START Provided data

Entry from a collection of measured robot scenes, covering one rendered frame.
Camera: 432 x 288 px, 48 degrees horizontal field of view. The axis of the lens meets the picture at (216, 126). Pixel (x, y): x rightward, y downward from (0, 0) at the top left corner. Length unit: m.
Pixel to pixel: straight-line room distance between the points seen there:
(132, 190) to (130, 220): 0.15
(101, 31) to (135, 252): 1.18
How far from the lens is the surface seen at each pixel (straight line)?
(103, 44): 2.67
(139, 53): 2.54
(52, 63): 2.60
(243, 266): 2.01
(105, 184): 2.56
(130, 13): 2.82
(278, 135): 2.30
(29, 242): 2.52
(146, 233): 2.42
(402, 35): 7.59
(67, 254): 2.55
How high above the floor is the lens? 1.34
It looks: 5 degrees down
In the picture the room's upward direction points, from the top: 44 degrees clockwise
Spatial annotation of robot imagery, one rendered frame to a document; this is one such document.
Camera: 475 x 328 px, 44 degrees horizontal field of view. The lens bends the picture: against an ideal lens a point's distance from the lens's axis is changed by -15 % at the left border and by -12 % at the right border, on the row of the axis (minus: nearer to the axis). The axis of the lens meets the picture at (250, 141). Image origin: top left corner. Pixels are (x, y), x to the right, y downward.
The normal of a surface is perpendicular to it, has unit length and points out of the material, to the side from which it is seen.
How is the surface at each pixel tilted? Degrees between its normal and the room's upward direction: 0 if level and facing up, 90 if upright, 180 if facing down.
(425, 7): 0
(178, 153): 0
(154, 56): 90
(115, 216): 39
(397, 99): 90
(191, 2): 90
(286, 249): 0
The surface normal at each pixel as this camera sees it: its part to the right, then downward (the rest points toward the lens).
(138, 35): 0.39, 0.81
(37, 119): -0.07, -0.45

END Provided data
START Provided data

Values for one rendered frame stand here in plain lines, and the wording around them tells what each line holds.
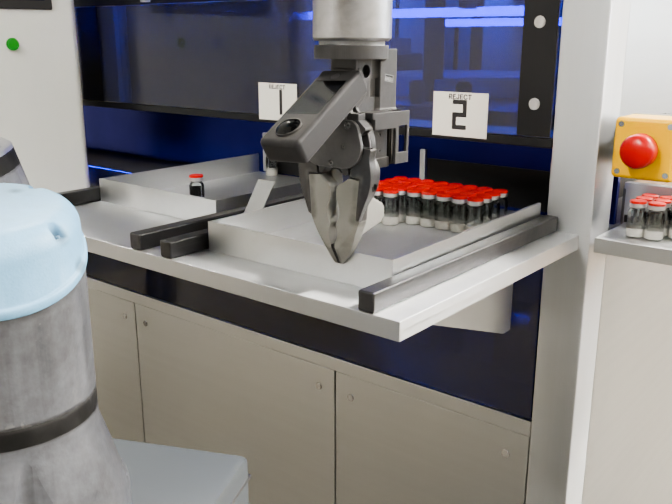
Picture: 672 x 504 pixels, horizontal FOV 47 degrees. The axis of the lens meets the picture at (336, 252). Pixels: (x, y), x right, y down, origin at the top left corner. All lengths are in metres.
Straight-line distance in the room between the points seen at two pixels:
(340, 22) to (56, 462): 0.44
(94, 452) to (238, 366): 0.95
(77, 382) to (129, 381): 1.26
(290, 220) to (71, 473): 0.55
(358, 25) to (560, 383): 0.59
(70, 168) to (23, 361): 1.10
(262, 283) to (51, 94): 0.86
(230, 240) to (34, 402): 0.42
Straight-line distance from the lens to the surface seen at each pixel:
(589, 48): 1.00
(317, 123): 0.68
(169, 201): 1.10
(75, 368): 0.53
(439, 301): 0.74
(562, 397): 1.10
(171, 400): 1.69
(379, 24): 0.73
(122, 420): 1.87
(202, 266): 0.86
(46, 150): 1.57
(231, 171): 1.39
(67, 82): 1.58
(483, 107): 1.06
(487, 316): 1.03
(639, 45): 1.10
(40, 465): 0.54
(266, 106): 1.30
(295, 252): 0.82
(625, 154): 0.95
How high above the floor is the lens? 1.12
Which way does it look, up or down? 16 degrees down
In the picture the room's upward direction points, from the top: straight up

END Provided data

Exercise objective - Could you restate word for word the lines above, from the one that contains "(75, 368): 0.53" through the one that contains "top: straight up", and no others?

Result -
(75, 368): 0.53
(439, 301): 0.74
(562, 397): 1.10
(171, 400): 1.69
(379, 24): 0.73
(122, 420): 1.87
(202, 266): 0.86
(46, 150): 1.57
(231, 171): 1.39
(67, 82): 1.58
(483, 107): 1.06
(487, 316): 1.03
(639, 45): 1.10
(40, 465): 0.54
(266, 106): 1.30
(295, 252): 0.82
(625, 154): 0.95
How high above the floor is the lens? 1.12
Which way does it look, up or down? 16 degrees down
In the picture the room's upward direction points, from the top: straight up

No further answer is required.